Scholarly Colloquia and Events

  • 3/28 Vietnam War & Militarized Refuge(es): Yen Espiritu

    SAVE THE DATE BEFORE SPRING BREAK!

    Friday, 3/28 @ 4:00pm in HBL Class of 1947 Room

    YEN LE ESPIRITU, University of California at San Diego

    “CRITICAL REFUGEE STUDIES: Vietnam War and Militarized Refuge(es)”

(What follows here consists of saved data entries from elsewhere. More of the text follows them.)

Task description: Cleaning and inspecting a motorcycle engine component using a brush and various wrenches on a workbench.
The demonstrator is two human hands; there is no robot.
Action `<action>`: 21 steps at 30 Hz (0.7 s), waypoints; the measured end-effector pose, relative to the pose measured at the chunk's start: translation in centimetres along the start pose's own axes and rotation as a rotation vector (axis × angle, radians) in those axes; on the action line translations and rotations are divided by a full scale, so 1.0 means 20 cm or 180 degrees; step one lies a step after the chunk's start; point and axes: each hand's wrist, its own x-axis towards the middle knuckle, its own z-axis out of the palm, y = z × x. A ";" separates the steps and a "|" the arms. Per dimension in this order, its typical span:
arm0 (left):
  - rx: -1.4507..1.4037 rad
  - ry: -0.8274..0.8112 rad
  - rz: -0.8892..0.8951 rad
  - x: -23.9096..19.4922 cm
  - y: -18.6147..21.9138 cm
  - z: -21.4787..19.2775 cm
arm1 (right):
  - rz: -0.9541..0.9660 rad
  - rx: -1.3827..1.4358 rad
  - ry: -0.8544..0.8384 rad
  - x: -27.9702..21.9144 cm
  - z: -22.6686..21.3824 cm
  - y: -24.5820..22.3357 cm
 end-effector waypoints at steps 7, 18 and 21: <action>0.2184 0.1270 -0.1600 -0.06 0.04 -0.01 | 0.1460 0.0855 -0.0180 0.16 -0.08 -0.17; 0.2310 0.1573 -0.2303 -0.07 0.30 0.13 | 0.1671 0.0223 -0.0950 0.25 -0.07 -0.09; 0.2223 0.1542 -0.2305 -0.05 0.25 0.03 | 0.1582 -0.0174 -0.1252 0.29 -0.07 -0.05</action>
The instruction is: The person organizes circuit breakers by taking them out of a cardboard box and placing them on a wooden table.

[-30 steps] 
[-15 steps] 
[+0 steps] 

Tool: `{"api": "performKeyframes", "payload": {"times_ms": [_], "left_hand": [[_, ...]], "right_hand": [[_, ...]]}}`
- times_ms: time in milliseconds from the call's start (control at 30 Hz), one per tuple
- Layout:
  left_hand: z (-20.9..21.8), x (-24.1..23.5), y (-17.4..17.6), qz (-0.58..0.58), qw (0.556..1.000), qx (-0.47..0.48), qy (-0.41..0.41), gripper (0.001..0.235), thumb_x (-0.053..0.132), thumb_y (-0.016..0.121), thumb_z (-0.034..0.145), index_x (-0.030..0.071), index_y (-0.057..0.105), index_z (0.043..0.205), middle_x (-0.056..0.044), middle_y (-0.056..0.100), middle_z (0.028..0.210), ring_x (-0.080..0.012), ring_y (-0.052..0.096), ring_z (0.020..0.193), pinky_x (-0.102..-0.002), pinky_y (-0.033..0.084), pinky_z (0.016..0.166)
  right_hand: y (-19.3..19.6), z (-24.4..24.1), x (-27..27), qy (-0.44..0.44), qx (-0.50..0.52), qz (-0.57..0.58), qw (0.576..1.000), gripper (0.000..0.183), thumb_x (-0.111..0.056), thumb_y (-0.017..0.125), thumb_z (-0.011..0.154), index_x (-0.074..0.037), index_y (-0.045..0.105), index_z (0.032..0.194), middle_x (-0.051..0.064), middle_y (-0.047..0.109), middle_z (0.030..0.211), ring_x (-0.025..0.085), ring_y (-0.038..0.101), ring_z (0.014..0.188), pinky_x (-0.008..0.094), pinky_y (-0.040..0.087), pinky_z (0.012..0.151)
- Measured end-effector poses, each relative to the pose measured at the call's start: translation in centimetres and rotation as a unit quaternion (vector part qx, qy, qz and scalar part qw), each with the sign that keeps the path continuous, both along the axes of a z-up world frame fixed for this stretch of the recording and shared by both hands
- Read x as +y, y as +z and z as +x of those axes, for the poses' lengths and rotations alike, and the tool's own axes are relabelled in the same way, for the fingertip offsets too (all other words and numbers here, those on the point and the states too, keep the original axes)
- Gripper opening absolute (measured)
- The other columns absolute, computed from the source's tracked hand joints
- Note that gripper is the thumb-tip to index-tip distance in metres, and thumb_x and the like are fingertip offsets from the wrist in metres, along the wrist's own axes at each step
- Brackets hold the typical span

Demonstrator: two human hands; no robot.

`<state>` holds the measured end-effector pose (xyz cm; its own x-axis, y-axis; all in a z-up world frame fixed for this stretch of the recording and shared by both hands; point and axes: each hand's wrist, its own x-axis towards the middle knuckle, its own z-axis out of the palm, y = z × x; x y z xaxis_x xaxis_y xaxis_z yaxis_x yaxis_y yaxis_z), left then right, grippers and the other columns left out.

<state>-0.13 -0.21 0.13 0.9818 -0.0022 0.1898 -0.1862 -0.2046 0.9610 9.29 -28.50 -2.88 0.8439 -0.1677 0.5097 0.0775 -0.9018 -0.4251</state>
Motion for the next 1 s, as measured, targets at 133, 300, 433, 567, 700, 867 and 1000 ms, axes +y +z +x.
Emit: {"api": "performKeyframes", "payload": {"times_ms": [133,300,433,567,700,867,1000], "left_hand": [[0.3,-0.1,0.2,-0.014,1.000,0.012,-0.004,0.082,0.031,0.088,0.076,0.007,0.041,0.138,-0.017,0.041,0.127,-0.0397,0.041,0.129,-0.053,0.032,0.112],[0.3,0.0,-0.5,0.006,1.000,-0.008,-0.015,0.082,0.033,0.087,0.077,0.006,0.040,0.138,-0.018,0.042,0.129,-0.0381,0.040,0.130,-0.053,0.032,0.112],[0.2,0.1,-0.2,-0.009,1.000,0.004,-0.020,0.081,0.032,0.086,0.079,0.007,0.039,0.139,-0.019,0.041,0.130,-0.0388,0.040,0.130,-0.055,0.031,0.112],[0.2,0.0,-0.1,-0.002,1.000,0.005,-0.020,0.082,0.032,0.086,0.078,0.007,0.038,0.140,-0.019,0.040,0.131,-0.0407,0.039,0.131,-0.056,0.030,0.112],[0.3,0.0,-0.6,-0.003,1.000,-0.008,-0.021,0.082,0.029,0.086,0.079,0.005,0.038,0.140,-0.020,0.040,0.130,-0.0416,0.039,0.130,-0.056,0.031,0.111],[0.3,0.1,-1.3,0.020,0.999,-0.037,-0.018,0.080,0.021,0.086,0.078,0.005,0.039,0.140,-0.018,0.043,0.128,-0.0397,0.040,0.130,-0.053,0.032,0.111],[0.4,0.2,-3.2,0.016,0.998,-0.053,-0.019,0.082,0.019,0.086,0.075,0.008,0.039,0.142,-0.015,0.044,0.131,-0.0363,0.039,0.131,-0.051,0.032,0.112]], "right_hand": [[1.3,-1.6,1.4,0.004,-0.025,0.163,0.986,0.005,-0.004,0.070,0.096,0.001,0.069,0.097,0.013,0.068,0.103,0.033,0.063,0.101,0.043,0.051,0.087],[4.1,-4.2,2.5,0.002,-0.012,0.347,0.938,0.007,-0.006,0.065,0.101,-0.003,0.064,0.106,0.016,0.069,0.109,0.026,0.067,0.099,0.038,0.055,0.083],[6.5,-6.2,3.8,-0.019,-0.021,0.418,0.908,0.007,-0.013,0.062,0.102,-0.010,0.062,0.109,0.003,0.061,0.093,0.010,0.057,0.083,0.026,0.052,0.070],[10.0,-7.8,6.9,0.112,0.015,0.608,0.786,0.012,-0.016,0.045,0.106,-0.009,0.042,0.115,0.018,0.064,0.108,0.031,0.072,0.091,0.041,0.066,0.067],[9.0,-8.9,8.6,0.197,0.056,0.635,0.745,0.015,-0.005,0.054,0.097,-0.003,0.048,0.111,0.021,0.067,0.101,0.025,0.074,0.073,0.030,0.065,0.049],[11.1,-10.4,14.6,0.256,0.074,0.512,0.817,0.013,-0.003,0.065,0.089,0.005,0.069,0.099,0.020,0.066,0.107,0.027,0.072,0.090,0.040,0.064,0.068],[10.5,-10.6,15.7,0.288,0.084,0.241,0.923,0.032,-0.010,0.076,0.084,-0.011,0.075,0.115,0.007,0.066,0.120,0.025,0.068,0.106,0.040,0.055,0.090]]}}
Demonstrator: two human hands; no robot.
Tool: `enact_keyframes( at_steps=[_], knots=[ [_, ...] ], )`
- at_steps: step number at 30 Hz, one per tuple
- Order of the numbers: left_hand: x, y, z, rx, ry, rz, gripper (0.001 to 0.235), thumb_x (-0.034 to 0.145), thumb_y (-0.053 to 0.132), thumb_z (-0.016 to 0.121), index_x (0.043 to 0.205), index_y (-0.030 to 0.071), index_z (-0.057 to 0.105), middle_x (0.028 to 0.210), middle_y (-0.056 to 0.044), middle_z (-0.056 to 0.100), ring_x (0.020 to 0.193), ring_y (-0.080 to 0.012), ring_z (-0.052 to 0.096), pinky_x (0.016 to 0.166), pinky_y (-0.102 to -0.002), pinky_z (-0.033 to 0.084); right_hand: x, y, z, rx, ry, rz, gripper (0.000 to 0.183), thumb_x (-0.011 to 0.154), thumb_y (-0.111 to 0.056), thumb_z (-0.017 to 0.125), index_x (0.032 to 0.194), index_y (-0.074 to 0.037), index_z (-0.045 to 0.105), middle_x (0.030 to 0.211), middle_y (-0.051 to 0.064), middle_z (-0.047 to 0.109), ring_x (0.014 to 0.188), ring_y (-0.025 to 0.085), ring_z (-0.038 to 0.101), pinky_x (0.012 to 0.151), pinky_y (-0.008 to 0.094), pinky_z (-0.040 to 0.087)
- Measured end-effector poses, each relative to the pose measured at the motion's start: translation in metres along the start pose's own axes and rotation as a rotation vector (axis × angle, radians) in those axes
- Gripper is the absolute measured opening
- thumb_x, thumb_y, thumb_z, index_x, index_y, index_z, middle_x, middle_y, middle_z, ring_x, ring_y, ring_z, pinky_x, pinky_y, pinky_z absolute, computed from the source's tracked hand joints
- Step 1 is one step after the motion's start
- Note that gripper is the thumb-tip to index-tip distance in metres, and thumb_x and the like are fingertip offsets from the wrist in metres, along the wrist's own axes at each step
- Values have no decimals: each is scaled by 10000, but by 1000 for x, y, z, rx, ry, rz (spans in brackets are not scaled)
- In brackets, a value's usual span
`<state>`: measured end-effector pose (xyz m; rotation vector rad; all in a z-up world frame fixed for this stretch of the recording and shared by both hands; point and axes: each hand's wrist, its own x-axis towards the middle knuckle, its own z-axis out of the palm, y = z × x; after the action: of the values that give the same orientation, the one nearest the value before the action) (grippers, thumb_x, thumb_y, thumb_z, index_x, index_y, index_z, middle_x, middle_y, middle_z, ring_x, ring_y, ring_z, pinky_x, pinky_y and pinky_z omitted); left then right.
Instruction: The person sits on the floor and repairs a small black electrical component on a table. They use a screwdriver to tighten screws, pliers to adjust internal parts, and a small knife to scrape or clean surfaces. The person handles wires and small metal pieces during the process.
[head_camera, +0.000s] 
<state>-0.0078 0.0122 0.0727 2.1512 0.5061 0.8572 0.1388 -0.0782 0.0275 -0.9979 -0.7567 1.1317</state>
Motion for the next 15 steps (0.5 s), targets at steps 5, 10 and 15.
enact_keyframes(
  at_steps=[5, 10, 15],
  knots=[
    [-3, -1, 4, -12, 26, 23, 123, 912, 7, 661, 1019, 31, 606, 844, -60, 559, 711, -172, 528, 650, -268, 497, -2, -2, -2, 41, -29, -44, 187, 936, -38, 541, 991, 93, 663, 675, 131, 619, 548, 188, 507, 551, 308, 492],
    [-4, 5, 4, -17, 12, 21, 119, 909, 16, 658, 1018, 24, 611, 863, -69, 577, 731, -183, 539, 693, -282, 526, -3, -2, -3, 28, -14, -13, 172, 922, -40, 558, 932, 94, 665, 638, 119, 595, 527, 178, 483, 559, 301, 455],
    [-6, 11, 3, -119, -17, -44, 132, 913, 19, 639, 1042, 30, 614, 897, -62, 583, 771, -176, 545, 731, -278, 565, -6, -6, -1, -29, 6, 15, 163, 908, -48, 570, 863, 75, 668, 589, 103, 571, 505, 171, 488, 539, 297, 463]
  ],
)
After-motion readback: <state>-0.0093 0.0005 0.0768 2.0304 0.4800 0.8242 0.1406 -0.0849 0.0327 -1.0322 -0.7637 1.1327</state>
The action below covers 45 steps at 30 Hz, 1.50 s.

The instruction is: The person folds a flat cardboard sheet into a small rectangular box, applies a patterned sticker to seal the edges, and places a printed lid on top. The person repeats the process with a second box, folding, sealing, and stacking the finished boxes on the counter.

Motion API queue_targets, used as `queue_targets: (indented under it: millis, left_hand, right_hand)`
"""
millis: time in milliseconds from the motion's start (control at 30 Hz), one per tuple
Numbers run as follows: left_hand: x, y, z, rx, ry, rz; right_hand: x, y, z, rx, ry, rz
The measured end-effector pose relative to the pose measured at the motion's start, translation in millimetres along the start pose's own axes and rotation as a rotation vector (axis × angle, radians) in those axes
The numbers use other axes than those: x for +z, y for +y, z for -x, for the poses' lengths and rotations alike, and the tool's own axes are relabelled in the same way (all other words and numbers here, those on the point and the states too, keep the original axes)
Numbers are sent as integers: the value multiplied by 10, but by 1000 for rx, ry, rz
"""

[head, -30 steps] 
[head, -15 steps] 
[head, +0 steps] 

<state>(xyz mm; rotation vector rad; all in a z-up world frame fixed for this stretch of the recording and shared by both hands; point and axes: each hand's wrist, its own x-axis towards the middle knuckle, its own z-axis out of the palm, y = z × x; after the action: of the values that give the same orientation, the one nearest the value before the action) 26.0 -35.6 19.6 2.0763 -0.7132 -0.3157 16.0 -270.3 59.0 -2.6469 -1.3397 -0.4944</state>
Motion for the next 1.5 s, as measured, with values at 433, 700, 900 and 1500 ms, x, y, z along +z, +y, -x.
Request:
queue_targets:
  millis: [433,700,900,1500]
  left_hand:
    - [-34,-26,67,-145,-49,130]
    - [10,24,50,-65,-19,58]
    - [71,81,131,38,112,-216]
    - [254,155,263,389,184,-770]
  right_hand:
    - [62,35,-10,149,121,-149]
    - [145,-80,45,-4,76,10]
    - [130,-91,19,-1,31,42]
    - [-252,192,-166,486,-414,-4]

     Situating Vietnamese refugees within the longue duree of U.S. military colonialism in Asia, this talk argues that the refugees, as the widely publicized objects of U.S. rescue fantasies, have ironically become the featured evidence of the appropriateness and necessity of the U.S. war in Vietnam. Charting an interdisciplinary field of critical refugee study, Prof. Le Espiritu re-conceptualizes “the refugee” as a site of social and political critique. While most writings on the Vietnam War mourn American losses, the costs borne by the Vietnamese – the war witnesses, survivors and their families, both in Vietnam and in the Diaspora – linger long after the supposed ending of the war. Against the dominant remembering of the “Fall of Saigon: in April 1975, we ask: when does war end and who gets to decide?

     

    Co-sponsored by Department of Sociology, this is an Honors designated event.